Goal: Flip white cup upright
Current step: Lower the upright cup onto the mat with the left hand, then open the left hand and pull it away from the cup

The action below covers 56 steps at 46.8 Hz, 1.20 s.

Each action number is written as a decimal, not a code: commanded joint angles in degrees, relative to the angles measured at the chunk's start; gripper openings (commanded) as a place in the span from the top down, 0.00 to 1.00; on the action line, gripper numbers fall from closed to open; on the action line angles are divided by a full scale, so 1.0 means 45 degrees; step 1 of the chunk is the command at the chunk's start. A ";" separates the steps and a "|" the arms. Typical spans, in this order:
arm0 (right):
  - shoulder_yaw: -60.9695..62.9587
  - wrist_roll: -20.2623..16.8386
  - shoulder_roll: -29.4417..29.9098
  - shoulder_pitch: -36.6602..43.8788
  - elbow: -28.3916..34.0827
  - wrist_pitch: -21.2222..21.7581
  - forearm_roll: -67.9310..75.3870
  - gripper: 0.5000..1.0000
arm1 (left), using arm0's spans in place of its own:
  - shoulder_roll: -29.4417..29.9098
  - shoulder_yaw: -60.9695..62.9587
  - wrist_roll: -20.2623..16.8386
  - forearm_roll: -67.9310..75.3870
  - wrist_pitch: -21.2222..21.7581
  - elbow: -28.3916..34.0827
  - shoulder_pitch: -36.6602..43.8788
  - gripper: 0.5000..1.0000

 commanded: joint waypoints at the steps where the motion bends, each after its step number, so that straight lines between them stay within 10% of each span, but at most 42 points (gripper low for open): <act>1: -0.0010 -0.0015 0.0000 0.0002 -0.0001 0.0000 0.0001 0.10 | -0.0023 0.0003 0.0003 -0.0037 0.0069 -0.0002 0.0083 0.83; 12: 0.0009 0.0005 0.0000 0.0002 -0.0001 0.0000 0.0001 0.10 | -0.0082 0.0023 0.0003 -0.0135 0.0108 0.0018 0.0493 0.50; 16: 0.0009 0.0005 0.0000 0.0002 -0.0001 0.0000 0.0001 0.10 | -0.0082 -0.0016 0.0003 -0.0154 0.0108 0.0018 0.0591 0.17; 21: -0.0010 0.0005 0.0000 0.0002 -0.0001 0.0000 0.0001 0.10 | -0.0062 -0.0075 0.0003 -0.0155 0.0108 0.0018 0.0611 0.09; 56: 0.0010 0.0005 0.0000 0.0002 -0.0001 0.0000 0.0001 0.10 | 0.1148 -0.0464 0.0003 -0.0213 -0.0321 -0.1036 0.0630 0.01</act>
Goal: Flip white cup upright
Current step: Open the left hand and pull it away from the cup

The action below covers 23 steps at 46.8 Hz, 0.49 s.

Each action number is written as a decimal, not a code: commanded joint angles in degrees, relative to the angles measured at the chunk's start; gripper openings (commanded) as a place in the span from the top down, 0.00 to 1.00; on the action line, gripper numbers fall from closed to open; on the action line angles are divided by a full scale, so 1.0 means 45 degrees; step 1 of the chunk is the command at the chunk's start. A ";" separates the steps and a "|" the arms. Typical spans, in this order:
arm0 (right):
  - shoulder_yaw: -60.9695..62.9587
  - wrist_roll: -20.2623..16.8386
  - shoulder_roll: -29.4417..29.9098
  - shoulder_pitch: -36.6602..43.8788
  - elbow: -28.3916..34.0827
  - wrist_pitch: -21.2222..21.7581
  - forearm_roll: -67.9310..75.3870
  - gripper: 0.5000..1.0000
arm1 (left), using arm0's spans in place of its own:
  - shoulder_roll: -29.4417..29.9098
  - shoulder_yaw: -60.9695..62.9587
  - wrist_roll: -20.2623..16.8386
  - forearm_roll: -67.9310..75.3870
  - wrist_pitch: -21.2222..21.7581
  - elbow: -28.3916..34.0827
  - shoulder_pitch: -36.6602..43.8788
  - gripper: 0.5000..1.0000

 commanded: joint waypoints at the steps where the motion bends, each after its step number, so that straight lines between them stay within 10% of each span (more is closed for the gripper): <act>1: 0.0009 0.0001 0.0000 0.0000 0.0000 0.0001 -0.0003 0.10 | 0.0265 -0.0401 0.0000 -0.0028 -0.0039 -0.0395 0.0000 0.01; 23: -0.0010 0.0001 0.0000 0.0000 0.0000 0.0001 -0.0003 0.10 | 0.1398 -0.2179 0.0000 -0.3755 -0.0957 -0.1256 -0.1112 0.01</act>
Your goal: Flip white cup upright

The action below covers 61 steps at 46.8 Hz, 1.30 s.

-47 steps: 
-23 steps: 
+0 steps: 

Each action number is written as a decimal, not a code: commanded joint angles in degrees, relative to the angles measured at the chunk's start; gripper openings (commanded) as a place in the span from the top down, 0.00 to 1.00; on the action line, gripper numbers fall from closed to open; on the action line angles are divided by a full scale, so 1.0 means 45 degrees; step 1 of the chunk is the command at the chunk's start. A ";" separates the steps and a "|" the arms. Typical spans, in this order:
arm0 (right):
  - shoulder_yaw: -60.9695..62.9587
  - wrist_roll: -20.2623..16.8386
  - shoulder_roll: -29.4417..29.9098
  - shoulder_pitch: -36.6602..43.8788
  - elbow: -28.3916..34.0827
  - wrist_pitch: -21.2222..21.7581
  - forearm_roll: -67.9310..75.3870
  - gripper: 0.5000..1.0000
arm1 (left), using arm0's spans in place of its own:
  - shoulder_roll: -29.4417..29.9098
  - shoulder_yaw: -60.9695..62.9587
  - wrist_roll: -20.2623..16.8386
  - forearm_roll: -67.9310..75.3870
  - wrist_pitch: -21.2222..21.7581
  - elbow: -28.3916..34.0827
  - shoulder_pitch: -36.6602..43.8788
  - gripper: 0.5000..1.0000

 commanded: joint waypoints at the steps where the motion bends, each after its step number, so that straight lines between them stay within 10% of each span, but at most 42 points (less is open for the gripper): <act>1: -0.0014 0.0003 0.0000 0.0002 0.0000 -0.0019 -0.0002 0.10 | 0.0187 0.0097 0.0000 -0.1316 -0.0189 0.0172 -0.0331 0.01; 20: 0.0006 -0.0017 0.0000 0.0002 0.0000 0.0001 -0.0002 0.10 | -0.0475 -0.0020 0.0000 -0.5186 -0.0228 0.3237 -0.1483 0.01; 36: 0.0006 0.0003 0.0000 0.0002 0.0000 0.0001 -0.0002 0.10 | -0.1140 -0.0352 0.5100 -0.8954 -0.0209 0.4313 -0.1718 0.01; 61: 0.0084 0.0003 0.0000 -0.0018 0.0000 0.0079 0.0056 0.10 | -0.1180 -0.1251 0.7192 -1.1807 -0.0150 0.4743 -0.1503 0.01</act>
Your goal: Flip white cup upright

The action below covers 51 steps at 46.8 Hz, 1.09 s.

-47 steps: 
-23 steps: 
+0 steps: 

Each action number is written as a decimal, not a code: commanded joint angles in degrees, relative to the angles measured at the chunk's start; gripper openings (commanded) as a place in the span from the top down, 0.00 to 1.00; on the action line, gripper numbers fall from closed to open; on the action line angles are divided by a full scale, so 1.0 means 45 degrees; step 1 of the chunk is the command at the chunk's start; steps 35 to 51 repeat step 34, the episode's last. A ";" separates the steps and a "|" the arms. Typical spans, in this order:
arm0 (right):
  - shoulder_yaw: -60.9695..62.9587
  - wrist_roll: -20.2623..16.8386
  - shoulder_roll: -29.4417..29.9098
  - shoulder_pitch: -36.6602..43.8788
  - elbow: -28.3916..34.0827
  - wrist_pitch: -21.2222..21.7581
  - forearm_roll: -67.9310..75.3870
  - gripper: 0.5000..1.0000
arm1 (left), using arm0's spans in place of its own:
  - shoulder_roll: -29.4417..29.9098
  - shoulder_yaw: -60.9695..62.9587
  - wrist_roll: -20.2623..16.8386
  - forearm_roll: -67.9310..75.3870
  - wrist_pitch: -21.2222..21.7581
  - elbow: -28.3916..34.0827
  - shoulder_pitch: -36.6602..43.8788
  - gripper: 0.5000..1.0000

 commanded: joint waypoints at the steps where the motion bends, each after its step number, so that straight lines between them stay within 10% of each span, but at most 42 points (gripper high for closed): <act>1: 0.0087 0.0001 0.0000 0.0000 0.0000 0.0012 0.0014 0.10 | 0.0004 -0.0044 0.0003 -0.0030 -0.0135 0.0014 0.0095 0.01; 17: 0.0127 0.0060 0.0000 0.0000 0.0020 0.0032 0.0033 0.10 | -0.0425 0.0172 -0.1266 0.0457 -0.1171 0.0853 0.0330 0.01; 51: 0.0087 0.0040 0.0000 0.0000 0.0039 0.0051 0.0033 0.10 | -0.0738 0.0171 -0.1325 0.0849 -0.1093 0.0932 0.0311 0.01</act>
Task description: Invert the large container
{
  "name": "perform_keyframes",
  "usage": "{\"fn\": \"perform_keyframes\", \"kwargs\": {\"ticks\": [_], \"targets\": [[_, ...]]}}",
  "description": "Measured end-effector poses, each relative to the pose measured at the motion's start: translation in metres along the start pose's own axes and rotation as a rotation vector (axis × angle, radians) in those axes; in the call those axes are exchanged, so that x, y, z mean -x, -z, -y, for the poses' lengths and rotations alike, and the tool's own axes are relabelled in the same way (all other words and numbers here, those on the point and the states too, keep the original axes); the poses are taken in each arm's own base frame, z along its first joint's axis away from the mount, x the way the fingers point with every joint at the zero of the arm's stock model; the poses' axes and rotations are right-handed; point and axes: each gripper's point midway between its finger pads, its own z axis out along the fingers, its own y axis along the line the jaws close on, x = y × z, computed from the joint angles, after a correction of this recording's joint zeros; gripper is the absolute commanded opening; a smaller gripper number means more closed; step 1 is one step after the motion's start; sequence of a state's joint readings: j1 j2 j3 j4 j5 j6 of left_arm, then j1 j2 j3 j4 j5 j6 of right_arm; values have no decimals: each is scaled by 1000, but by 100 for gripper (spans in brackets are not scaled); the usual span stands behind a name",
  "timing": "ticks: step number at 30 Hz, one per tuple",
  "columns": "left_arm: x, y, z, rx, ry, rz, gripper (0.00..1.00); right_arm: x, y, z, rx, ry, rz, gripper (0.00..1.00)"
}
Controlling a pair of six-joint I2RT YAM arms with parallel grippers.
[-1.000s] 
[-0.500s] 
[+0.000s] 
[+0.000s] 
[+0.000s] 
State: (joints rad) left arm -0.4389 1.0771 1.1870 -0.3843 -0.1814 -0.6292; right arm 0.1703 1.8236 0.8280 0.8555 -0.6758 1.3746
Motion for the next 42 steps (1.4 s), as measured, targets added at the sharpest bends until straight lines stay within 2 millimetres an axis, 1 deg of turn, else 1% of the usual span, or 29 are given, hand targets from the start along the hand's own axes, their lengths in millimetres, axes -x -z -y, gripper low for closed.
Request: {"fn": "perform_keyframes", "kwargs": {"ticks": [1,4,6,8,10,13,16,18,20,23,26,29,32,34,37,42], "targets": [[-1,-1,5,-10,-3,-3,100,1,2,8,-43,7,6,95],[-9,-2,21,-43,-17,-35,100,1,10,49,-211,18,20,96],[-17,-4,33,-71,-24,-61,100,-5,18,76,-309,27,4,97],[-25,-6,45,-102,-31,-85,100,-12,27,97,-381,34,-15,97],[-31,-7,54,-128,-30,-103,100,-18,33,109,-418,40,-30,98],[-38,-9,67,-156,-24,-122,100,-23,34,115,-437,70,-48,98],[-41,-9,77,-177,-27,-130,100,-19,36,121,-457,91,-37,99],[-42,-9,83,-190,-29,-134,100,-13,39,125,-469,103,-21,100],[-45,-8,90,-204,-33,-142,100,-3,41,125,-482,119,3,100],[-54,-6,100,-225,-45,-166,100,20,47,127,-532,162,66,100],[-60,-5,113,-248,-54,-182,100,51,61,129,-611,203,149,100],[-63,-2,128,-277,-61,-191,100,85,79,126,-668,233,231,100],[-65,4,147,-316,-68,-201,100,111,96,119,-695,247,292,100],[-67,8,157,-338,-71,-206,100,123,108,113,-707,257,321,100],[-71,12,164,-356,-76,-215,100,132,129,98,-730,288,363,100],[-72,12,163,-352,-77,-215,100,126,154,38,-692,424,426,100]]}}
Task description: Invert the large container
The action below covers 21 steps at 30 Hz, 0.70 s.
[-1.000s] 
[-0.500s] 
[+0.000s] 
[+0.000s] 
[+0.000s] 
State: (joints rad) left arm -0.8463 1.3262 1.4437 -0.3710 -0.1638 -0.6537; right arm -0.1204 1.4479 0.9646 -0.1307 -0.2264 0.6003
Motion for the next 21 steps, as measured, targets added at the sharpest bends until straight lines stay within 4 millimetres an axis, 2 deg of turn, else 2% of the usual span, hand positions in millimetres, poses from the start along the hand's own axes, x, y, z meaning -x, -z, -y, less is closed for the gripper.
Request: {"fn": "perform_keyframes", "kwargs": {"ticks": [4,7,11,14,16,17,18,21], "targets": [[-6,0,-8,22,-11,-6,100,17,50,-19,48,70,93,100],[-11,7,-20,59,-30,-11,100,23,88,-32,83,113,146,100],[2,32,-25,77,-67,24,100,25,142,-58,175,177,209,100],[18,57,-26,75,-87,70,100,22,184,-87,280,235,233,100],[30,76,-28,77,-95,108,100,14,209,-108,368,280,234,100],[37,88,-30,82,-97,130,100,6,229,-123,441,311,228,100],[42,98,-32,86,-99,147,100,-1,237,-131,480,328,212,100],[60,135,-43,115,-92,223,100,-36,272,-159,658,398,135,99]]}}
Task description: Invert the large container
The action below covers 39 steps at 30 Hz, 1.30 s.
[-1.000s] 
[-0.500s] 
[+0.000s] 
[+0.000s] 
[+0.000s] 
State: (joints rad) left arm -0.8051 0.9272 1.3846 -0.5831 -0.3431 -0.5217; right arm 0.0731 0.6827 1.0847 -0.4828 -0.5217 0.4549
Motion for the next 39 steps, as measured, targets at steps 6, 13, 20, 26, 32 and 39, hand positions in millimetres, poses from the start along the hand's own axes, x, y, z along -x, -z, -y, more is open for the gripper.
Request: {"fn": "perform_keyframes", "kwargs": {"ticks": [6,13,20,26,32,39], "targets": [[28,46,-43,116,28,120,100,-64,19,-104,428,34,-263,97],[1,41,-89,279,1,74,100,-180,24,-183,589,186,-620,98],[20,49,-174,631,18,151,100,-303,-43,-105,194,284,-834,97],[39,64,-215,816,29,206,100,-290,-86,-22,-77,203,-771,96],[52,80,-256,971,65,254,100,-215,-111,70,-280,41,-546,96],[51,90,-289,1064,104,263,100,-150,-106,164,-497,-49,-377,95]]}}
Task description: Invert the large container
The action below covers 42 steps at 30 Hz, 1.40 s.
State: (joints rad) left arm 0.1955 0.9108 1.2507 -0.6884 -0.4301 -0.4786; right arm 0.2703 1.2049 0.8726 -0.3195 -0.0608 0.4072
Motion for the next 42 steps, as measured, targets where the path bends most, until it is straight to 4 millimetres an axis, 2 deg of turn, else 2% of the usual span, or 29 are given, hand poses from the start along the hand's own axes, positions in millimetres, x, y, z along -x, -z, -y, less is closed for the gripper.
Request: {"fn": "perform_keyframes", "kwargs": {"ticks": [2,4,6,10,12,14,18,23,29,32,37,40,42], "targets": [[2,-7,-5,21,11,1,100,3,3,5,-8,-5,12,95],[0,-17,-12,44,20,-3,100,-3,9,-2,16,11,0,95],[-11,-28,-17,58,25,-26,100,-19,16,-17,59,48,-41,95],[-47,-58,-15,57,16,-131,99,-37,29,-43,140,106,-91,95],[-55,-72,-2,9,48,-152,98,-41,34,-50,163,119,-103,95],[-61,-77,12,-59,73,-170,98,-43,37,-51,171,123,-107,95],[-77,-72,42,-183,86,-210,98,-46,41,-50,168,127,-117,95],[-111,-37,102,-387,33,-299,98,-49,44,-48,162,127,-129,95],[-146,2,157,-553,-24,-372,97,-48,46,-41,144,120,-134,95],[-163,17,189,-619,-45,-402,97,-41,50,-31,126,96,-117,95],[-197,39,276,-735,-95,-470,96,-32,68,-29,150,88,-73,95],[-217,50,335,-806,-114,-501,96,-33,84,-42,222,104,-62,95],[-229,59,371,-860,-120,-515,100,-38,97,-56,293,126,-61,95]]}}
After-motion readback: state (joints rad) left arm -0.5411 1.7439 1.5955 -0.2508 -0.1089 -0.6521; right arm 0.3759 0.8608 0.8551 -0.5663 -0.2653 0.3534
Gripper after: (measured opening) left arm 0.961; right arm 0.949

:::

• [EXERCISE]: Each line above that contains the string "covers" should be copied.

• [RESPONSE BELOW]:
The action below covers 56 steps at 46.8 Hz, 1.20 s.
The action below covers 23 steps at 46.8 Hz, 0.49 s.
The action below covers 61 steps at 46.8 Hz, 1.30 s.
The action below covers 51 steps at 46.8 Hz, 1.09 s.
The action below covers 21 steps at 30 Hz, 0.70 s.
The action below covers 39 steps at 30 Hz, 1.30 s.
The action below covers 42 steps at 30 Hz, 1.40 s.

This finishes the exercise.